それよりも現実的なのは、日銀の保有株式を一旦、国家ファンドに移管しておいて、売却する方法である。
移管時に簿価(取得価格)にしておけば、時価で売却するときに相応の実現益が得られる。
現状、日銀は年間僅か3,300億円ずつ売却する方針である。
おそらく、ここには日銀が政治的に株式含み益を当てにされたくないという意識が働いている可能性もあろう。
日銀の発表資料に基づき日銀保有株式の簿価を計算すると、日経平均株価で18,957.73円になる。
もしも、これが日経平均株価54,000円であれば、簿価37.2兆円(日銀毎旬報告1月末)だから、含み益は68.7兆円にも達する。

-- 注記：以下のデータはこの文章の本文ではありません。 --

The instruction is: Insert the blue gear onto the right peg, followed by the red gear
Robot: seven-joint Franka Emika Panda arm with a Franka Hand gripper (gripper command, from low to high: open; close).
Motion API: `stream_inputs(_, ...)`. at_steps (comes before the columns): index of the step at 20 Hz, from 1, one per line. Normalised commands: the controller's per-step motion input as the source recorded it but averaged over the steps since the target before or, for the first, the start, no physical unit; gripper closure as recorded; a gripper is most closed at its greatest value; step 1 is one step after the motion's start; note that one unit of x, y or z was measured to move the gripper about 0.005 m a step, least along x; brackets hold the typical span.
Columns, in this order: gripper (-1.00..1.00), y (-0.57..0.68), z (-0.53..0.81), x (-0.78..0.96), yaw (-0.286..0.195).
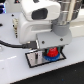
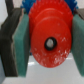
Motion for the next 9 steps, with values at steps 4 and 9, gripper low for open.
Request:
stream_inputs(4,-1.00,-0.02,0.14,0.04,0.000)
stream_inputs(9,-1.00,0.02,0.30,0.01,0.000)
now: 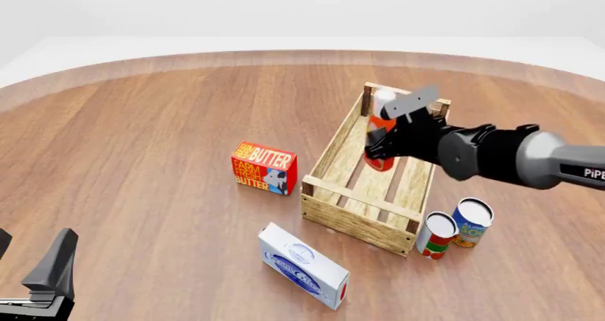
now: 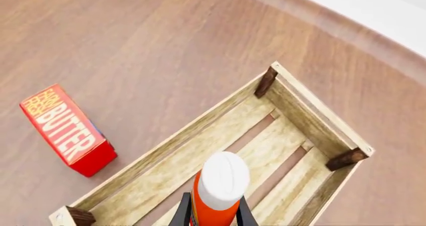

各政党ともこの資金を利用したいと考えるのは当然のことだろう。
現在の年間3,300億円(簿価)という売却ペースでは、年間6千億円程度しか含み益を政府は利用できない(売却時株価54,000円の想定)。
他の収益をも併せた日銀の国庫納付金は、2022年度19,831億円、2023年度21,728億円、2024年度21,510億円と約2兆円で推移している。
各政党が、日銀のマネーを財源にしようとするのならば、ここのルールを議論する必要がある。